Há mais aliados improváveis. A Rússia – cujo principal aliado na região é o Irão – e o Irão inverteram posições. Depois de terem apoiado a invasão americana do Afeganistão, em 2001, valorizando o objectivo de retirar o controlo do país aos talibãs, um movimento nacionalista e fundamentalista islâmico proveniente do sunismo, Moscovo e Teerão aparecem agora surgem como aliados inesperados dos talibãs.

Porquê? Reduzir a influência americana no país, uma vez que é ainda Washington o principal sustentáculo das autoridades de Cabul. O que não é novo, porque Rússia e Irão há muito clamam pela saída definitiva dos EUA do Afeganistão. Além de que a Rússia sempre encarou o país como parte da sua tradicional esfera de influência. Moscovo e Teerão rejeitam qualquer apoio às forças talibãs, mas as autoridades afegãs, assim como fontes oficiais americanas, dizem o contrário.  

 

Coincidência ou não, para esta sexta-feira está agendada uma ronda de conversações, no Afeganistão, com diplomatas da Rússia, Irão, Paquistão e China, não se sabendo se os Estados Unidos estarão representados no encontro.

 

De acordo com uma notícia avançada esta semana pelo Washington Post, que citava altos oficiais das forças americanas ainda estacionadas no Afeganistão, Moscovo "começou a legitimar publicamente os talibãs", o que acontece em consonância com o objectivo da Rússia e do Irão de "minar os Estados Unidos e a NATO".

 

A retirada das tropas americanas anunciada por Barack Obama era faseada e, em território afegão, permanecem cerca de 9 mil efectivos, a maioria no âmbito da missão enquadrada pela NATO de treino às forças militares afegãs. Ainda esta quarta-feira, Trump afirmava, depois de uma reunião com o secretário-geral da NATO, que a aliança atlântica "já não é obsoleta". A esta mudança de opinião de Trump não será alheio o facto de a NATO estar no Afeganistão há mais de 10 anos. 

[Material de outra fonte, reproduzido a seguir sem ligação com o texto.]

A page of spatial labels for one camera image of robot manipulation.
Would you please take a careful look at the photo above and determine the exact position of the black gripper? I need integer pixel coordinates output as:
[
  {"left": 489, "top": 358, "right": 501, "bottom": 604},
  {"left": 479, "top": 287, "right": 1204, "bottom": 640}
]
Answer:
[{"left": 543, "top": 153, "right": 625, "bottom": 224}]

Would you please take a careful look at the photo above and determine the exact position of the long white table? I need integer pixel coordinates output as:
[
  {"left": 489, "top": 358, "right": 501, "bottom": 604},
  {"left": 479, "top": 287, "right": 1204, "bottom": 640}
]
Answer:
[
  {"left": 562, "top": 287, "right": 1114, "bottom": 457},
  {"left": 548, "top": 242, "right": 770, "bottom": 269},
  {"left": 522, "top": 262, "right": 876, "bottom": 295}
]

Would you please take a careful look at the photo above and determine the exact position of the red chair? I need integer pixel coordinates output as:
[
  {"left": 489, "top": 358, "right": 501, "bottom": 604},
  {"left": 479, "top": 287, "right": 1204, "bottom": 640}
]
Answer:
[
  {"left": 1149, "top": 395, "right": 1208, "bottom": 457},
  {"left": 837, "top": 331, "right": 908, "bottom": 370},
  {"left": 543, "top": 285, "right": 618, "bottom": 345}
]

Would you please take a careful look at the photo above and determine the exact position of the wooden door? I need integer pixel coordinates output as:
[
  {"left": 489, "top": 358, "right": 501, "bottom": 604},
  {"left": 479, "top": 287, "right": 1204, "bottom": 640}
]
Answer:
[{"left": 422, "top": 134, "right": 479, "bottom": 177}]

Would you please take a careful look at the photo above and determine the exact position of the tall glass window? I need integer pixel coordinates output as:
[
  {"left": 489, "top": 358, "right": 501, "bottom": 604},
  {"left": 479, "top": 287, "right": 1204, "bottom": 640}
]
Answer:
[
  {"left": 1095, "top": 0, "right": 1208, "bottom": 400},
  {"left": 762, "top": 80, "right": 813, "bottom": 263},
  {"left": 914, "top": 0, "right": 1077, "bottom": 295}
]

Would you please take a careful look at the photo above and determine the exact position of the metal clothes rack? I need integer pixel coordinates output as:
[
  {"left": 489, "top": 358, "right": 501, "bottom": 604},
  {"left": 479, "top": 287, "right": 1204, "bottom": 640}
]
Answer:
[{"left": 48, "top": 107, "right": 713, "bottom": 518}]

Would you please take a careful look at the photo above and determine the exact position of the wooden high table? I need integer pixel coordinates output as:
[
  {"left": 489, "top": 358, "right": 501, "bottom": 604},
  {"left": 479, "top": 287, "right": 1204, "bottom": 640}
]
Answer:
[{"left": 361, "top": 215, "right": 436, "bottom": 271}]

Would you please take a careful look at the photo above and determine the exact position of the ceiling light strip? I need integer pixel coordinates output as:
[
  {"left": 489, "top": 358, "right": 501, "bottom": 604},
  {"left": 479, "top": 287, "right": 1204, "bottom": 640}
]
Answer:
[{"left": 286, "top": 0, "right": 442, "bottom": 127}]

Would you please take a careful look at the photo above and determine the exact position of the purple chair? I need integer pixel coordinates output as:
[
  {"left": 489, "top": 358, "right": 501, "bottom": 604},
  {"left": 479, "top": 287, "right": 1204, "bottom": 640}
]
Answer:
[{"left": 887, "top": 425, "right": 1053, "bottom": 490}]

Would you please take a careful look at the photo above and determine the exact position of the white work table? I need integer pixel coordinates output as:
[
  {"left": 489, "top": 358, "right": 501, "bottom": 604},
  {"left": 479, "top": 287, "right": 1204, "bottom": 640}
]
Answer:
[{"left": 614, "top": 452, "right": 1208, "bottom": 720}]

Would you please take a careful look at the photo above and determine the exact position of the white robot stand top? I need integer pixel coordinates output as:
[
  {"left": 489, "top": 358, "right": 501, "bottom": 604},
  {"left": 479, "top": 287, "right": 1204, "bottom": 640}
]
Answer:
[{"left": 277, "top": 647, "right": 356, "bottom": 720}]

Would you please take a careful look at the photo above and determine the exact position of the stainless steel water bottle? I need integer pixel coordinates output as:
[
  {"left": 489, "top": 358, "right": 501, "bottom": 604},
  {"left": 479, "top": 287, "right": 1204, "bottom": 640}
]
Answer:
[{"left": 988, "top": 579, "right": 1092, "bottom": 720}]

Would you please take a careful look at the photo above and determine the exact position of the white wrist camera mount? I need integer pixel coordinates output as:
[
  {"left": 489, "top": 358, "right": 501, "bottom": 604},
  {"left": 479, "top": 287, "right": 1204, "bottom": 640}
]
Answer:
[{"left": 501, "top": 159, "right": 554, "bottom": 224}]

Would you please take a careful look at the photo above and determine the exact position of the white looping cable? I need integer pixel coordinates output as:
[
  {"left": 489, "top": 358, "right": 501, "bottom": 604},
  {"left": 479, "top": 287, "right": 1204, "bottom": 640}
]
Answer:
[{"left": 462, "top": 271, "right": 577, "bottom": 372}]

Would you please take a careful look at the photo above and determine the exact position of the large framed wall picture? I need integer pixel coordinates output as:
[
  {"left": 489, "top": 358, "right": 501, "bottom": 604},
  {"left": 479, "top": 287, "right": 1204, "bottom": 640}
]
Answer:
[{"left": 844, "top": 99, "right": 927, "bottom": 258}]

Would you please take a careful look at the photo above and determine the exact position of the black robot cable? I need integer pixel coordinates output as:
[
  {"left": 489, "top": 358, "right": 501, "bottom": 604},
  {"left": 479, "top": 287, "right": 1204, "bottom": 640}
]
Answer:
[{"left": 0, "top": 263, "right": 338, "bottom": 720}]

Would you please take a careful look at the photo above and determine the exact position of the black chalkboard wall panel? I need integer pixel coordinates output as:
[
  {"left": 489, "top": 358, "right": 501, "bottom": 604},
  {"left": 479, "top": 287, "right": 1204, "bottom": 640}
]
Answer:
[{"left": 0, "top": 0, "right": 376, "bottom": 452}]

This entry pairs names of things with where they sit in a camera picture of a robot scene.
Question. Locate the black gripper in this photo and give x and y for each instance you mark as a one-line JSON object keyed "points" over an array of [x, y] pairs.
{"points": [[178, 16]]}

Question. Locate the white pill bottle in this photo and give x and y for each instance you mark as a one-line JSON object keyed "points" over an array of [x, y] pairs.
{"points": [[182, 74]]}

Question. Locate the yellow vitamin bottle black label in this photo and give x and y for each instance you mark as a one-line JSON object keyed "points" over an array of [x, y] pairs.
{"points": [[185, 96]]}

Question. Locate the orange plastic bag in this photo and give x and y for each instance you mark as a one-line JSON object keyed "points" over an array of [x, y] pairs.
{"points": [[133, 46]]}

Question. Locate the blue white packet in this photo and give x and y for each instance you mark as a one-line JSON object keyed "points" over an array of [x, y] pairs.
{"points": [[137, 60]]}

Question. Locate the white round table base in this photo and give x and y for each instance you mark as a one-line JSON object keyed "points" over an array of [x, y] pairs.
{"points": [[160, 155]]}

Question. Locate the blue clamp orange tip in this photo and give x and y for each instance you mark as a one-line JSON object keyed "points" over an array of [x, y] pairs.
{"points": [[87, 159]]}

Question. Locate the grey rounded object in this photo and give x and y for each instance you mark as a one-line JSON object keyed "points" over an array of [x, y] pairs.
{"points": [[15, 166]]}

O futuro do Afeganistão joga-se na capacidade de EUA, Rússia e Irão aproximarem posições, sabendo-se que Donald Trump é crítico da aproximação a Teerão promovida pela administração Obama. Mas joga-se também na Síria, o mais recente palco de confrontação indirecta entre Washington e Moscovo. Porque tal como na Síria, ou no Iémen, também no Afeganistão estão em causa conflitos de interesses que vão da geopolítica aos jogos de poder étnico-religiosos.